Brief: In the data below, find each line carrying the string "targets" and copy it out.

Data below:
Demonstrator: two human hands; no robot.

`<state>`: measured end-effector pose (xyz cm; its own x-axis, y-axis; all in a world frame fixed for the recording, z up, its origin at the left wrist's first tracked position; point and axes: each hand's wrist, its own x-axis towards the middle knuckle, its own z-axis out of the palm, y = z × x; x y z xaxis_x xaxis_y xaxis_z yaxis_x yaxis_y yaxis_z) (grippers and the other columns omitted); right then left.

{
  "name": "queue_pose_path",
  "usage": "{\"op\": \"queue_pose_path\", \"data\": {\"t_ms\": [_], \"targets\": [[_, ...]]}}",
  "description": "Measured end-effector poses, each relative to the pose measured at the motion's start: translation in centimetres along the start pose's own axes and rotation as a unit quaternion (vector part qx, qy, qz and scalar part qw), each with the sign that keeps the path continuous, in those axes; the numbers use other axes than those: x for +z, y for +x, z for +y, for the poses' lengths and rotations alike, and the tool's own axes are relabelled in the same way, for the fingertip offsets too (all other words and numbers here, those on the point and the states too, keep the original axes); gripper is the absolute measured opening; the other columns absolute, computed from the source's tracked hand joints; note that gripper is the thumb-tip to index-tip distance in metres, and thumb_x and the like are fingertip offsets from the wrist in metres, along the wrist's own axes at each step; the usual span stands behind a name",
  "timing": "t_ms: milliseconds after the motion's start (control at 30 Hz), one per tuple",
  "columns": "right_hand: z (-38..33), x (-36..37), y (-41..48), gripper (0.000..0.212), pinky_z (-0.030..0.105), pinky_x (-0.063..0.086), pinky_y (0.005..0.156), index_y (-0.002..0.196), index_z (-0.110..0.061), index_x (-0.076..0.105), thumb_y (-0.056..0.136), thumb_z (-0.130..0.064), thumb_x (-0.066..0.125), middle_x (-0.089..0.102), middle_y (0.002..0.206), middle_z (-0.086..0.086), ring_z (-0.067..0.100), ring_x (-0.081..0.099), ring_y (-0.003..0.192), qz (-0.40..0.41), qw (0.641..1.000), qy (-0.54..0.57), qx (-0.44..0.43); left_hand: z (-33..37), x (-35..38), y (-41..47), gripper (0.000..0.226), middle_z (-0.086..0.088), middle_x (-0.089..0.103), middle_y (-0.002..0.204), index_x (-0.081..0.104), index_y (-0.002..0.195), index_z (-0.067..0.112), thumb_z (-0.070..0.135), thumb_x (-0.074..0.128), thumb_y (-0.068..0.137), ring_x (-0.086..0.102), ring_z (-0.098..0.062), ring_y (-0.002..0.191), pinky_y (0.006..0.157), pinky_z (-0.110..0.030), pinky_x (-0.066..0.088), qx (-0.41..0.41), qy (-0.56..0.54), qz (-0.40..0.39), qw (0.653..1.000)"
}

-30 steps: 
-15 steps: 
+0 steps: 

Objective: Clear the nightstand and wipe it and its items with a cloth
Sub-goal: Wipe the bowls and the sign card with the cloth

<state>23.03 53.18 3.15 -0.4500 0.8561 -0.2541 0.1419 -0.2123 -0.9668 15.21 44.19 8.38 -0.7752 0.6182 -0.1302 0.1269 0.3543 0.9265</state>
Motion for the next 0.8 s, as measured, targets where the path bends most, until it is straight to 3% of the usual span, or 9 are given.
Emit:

Solution to this problem:
  "usage": "{\"op\": \"queue_pose_path\", \"data\": {\"t_ms\": [_], \"targets\": [[_, ...]]}}",
Motion for the next 0.8 s, as measured, targets where the path bends most, until it is straight to 3% of the usual span, or 9 are given.

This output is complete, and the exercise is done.